### Exercise description
Your answer must be the full listing below, repeated exactly, with no pictures in it.

### Provided data
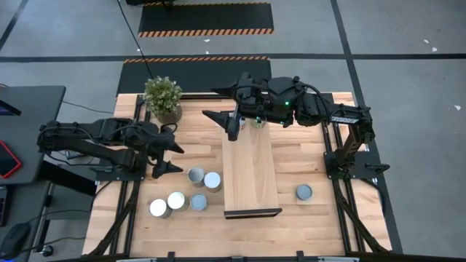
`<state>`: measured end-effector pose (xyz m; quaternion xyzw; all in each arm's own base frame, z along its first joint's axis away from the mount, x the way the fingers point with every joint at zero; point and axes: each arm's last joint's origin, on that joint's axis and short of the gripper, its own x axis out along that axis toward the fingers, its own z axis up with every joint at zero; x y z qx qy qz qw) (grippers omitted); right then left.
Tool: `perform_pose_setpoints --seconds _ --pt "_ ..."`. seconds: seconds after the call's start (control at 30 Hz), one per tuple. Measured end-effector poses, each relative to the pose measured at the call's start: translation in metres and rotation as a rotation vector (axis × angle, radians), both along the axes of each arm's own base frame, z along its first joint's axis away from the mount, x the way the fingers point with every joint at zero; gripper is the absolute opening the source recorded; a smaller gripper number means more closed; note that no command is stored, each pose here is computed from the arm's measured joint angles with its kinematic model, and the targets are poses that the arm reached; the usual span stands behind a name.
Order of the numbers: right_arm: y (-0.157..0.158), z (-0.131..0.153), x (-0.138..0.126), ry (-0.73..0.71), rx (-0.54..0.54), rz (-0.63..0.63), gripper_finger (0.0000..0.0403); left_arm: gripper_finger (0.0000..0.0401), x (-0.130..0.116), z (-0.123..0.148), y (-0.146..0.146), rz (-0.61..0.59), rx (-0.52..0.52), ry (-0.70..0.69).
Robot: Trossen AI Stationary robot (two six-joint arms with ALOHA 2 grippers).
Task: Pick and place cans onto a shelf
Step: Put the canned peaches on the shelf
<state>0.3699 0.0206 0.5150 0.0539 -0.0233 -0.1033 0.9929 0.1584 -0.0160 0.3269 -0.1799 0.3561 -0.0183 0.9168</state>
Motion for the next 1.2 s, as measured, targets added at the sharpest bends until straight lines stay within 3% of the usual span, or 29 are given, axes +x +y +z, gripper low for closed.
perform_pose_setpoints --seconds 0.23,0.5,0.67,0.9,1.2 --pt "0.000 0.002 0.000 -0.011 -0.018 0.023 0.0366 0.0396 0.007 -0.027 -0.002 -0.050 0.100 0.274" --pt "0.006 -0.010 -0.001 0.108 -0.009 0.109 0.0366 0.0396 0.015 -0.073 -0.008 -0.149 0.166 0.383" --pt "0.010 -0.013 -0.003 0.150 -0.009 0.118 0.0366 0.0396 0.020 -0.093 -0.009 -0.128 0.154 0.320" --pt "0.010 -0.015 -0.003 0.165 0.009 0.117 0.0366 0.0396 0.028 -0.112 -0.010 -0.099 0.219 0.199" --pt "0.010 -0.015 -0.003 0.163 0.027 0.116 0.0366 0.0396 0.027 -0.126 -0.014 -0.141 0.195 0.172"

### Response to the exercise
`<state>`: measured end-effector pose (xyz m; quaternion xyzw; all in each arm's own base frame, z along its first joint's axis away from the mount, x the way the fingers point with every joint at zero; point and axes: each arm's last joint's origin, on that joint's axis and short of the gripper, its own x axis out along that axis toward the fingers, its own z axis up with every joint at zero; x y z qx qy qz qw) (grippers omitted); right then left.
Tool: `perform_pose_setpoints --seconds _ --pt "_ ..."`. seconds: seconds after the call's start (control at 30 Hz), one per tuple. Measured end-effector poses, each relative to the pose measured at the call's start: translation in metres and rotation as a rotation vector (axis × angle, radians), both along the axes of each arm's own base frame, z along its first joint's axis away from the mount, x the way the fingers point with every joint at zero; gripper is the absolute opening the source recorded; a smaller gripper number means more closed; note that no command is stored, each pose here is computed from the arm's measured joint angles with its kinematic model, and the targets are poses that the arm reached; the usual span stands behind a name.
Order of the numbers: right_arm: y (-0.157..0.158), z (-0.131..0.153), x (-0.138..0.126), ry (-0.73..0.71), rx (-0.54..0.54), rz (-0.63..0.63), gripper_finger (0.0000..0.0403); left_arm: gripper_finger (0.0000..0.0401), x (-0.130..0.116), z (-0.123..0.148), y (-0.146..0.146), rz (-0.61..0.59), rx (-0.52..0.52), ry (-0.70..0.69).
Robot: Trossen AI Stationary robot (two six-joint arms with ALOHA 2 grippers).
Task: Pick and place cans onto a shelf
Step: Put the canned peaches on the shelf
<state>0.3699 0.0206 0.5150 0.0539 -0.0233 -0.1033 0.9929 0.1584 -0.0160 0.3269 -0.1799 0.3561 -0.0183 0.9168</state>
Motion for the next 1.2 s, as measured, targets added at the sharpest bends until straight lines stay within 3% of the usual span, or 29 are given, axes +x +y +z, gripper low for closed.
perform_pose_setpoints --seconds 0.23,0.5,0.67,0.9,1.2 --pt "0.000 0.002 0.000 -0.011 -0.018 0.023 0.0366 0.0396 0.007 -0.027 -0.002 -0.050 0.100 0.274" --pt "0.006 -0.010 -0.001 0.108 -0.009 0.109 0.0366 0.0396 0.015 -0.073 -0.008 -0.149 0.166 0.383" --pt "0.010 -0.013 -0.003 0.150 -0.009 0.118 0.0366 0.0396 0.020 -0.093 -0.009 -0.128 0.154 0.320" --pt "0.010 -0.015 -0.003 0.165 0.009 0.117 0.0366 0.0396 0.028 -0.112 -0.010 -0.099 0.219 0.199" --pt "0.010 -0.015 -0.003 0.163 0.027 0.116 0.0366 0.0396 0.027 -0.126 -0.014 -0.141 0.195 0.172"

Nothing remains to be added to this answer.